Для освобождения из крепости необходимо было дождаться высочайшего повеления, и государю, находившемуся в Варшаве, послали представление; пока же комендант поместил Андрея Михайловича в своей квартире. «Никогда не допущу, чтобы совершенно невинный находился под арестом и сидел в каземате», — заявил Набоков, пообещав, что уведомит нужные инстанции о невиновности молодого архитектора. Члены комиссии как будто и в самом деле радовались, убеждаясь в правдивости показаний младшего Достоевского: его выпустили из крепости утром 6 мая (а накануне ночью был арестован старший!82), и в тот же день средний брат был вызван на предварительный допрос.

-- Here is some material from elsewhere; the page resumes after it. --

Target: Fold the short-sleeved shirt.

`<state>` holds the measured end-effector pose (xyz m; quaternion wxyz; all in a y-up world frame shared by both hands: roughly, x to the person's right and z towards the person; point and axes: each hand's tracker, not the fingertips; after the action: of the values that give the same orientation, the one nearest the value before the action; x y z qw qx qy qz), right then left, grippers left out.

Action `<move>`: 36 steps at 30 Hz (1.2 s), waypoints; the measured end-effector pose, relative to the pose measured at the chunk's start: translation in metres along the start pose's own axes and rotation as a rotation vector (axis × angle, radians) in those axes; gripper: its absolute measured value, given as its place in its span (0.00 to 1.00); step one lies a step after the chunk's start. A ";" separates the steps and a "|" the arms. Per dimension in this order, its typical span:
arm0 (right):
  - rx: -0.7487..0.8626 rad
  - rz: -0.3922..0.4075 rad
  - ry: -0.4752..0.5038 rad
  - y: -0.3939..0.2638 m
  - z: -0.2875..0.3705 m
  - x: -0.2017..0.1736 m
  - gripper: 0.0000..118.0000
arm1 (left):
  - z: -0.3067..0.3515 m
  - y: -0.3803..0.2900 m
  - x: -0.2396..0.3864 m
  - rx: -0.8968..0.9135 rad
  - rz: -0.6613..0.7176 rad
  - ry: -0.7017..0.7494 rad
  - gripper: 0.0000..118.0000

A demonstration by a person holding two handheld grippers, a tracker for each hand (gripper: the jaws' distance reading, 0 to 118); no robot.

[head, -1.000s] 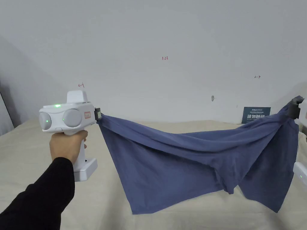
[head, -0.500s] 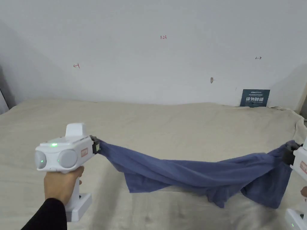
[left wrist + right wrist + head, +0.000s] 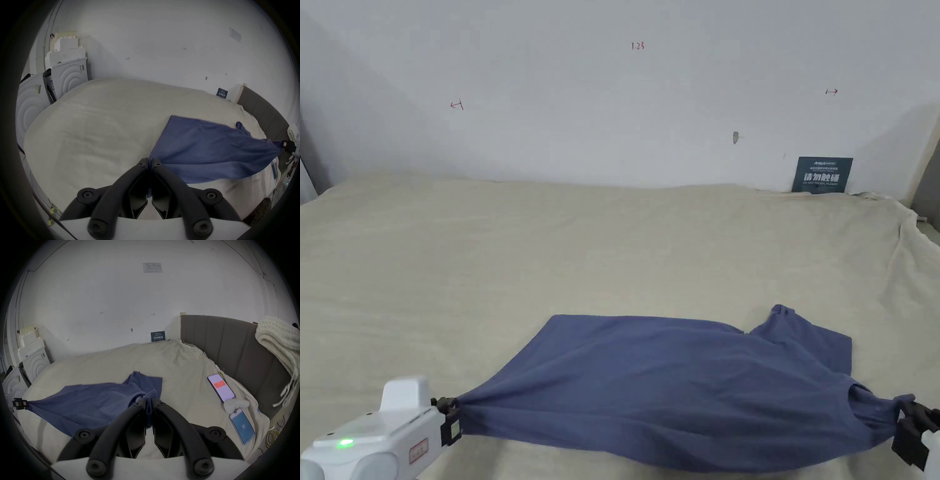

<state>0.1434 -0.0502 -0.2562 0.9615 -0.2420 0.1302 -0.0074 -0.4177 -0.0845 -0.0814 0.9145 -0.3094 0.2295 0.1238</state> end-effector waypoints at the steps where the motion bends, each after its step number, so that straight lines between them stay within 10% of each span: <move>1: -0.005 -0.003 0.002 -0.008 0.008 0.001 0.03 | 0.006 -0.008 -0.002 -0.011 -0.005 0.004 0.00; 27: -0.428 -0.029 -0.098 -0.128 -0.006 0.002 0.03 | 0.000 -0.099 0.002 -0.302 -0.022 0.094 0.02; 30: -0.438 -0.044 -0.067 -0.123 -0.005 -0.001 0.04 | 0.003 -0.089 0.006 -0.334 0.011 0.085 0.22; 33: -0.408 -0.038 -0.038 -0.109 0.000 -0.003 0.17 | 0.015 -0.075 0.014 -0.323 0.054 0.044 0.73; 36: -0.348 0.007 -0.031 -0.081 0.009 -0.009 0.76 | 0.032 -0.051 0.027 -0.220 0.076 0.004 0.88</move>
<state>0.1414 -0.1171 -0.2082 0.9071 -0.4043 0.1152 0.0221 -0.3645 -0.1017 -0.0462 0.8691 -0.3993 0.2280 0.1824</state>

Причудливое совпадение: в этот самый день, 6 мая, «Северная пчела» поместила объявление о выходе в свет майского номера «Отечественных записок» с третьей частью «Неточки Незвановой», которая готовилась к печати уже после ареста Достоевского (Краевский обращался с запросом в Третье отделение о возможности публиковать сочинение арестанта; цензоры разрешили печатание без подписи сочинителя).

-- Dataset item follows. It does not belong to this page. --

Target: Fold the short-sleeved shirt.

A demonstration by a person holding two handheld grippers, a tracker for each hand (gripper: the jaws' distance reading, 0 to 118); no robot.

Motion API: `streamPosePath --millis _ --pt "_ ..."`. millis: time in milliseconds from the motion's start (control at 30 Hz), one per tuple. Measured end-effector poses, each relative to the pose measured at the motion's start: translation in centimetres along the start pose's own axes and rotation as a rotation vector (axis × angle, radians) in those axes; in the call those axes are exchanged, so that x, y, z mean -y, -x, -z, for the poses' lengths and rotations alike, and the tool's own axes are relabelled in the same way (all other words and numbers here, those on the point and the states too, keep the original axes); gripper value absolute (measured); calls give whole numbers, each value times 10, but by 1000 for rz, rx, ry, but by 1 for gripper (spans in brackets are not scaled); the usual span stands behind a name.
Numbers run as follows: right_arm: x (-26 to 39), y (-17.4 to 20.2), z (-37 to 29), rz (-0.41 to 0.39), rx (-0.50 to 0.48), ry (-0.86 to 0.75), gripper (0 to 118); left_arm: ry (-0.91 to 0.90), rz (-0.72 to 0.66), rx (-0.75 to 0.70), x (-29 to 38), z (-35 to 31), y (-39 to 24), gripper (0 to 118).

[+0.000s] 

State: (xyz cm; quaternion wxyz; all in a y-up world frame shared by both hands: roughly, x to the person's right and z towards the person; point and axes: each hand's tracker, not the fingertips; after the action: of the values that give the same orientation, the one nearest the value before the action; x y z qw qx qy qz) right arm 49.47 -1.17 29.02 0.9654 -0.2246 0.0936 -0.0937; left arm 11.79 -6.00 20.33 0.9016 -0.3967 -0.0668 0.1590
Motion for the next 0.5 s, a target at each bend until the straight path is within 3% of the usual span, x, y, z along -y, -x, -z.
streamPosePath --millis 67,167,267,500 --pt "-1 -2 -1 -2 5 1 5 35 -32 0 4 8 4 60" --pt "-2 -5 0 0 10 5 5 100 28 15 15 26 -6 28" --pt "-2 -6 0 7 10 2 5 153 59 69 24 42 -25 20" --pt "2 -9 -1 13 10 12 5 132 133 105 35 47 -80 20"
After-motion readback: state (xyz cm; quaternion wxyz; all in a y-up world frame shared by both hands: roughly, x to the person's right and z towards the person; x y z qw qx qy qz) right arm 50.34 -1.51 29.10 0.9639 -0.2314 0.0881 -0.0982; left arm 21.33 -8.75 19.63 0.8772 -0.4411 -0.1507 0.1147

Меж тем Петербург полнился фантастическими слухами о заговоре громадного размера; для его организации из Парижа якобы приезжали последователи Прудона, о котором в столичном обществе мало что знали. Внезапное исчезновение из города нескольких десятков известных молодых людей выглядело пугающе. Впрочем, при ближайшем знакомстве с делом слухи уже не казались преувеличенными. В донесениях Антонелли содержались чудовищные искажения и преувеличения; многое было представлено в самых грязных тонах. «Это сборище людей дышало разбоем и водкою, водкою и разбоем», — писал он о вечере у Кузмина; называл участников собраний «антиподами, выходцами с конца света». Комиссия же искренне недоумевала: кто уполномочил этих молодых людей обсуждать вопросы, которые находятся вне сферы их компетенции? Члены комиссии держались мнения, что иметь образ мыслей, отличный от общепринятого, уже преступление. «Сознайтесь и покайтесь!» — таков был лейтмотив допросов. К тем, кто молчал или запирался, комиссия была непреклонна.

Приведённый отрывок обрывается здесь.